How to Troubleshoot Bromeliad Problems

Author: Celeste Booth32 Comments

Care and Culture, Diseases, Insects

Bromeliads are a stunning addition to any interior landscaping design. Most bromeliads do not require complicated care, but every now and then a problem may arise that needs some attention. In this post we will discuss a few warning signs to look for and how to resolve the problem.

1. The flower is turning brown, wilting and looks like it will die.

Spotted Bromeliad

Spots are okay, but it’s time to take action when leaves turn brown.

Unfortunately, the death of a bromeliad flower is inevitable. Most bromeliads, with the exclusion of a few species such as those in the genera Dyckia, flower only once.  The plant may live for months or years even after the flower dies, but eventually the plant will die too.

Bromeliads produce new growth from the middle of the plant. Once the inflorescence is formed, the plant can no longer grow. However, before the plants die they will produce offshoots called pups. The pups can be separated and replanted or left to grow in a clump. Bromeliads are often sold while flowering or shortly before flowering when the inflorescence is most colorful therefore the flower may begin to die after only a few months of ownership. Once the inflorescence becomes unsightly you can simply cut it off near the center of the plant with a sharp, sterilized blade.

2. The leaves at the base of the plant are turning brown or soggy.

Bromeliads can be prone to root rot. Many bromeliads are naturally epiphytic meaning they grow attached to a substrate above the ground. Roots often act as anchors rather than delivering water to the plant. Some epiphytes can be planted terrestrially, but they should be in a very well draining mix. Roots that perpetually sit in water will begin to rot causing damage to the entire plant.

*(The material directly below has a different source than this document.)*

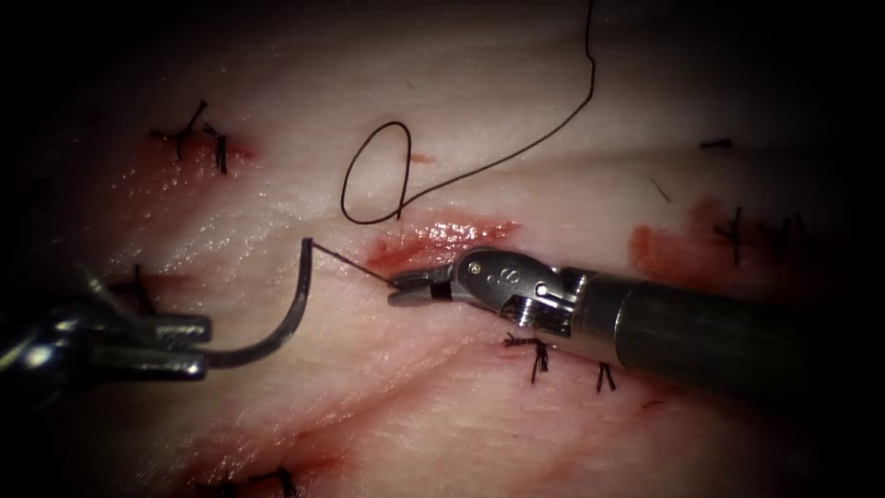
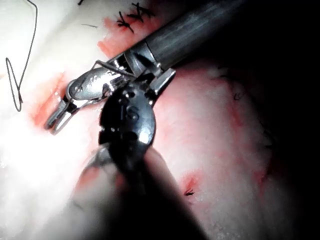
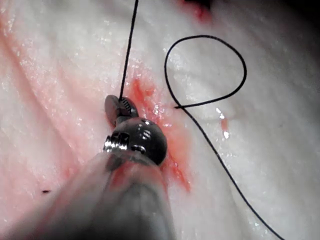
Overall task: Wound Closure
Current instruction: Use the left gripper to pull the needle through, then use the right tool to pull the suture length through.
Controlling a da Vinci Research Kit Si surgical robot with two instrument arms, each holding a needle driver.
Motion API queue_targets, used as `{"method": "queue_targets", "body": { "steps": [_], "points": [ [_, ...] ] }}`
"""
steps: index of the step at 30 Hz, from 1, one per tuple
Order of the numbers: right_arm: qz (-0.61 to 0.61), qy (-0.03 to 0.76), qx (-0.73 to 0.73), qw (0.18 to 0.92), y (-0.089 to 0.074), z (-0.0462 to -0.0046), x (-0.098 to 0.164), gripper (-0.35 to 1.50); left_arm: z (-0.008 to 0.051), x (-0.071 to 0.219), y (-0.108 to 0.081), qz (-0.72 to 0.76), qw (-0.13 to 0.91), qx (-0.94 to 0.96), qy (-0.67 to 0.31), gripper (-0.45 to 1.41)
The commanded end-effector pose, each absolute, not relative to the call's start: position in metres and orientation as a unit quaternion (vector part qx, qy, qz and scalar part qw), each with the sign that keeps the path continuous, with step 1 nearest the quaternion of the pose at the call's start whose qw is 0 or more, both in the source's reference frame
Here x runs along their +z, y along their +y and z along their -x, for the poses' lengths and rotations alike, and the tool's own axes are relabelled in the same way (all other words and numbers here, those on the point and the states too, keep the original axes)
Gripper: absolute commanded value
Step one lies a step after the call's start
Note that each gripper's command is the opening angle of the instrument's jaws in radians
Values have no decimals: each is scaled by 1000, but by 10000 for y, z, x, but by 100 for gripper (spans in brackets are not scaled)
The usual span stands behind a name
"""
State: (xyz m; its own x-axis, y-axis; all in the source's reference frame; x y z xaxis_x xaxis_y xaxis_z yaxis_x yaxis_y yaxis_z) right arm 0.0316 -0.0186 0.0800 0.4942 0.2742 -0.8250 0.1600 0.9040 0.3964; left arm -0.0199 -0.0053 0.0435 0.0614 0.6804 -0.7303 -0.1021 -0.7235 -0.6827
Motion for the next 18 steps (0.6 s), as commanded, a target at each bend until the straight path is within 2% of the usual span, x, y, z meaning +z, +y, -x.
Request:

Bromeliads can also succumb to heart rot. If the center of the bromeliad emits a slight rotting smell, appears brown and soggy, or the leaves fall off easily when touched it may be suffering from heart rot. If the rot isn’t too advanced, you may be able to  save the plant with a fungicide. If the bromeliad has produced healthy pups you may want to separate and repot the pups and dispose of the rotting mother plant.

Potting mixes formulated specifically for bromeliads can be purchased. If the problem is not too severe you may be able to get away with holding off on watering to make sure the potting medium dries completely in between waterings. Be sure to repot the bromeliad in new medium and consider using a faster draining potting mix and a pot with better drainage. Bromeliads like humidity, but if the location of your bromeliad is to wet and the soil remains constantly soggy, you may need to find a drier location with more air circulation for your bromeliad.

3. There is a salty build up on the leaves.

This is a problem that occurs in bromeliads with leaves that form a tank where water is stored. Mineral build up on the leaves comes from watering with tap water. As the tap water evaporates off the leaves and out of the central tank it leaves behind a mineral build up. This usually appears as a sort of white, chalky or salty substance.

To remove the build up spray the leaves with distilled water and wipe them down gently with a soft cloth. Watering the plant with rainwater will prevent the build up from happening again. It is also important to flush out the tank about once a week. This will keep the water from stagnating and being a potential breeding ground for fungus, disease and pests.

Over-fertilizing can also cause build up on the plant as well as damage the leaves. Most bromeliads do not require fertilizer, but to encourage growth and blooming you can use a very diluted, evenly formulated fertilizer once a month during the spring and summer seasons.

4. The tips of the leaves are turning brown or there are brown or yellow spots on the leaves.

Bromeliad Fertilizer

Be careful not to over-fertilize your bromeliad.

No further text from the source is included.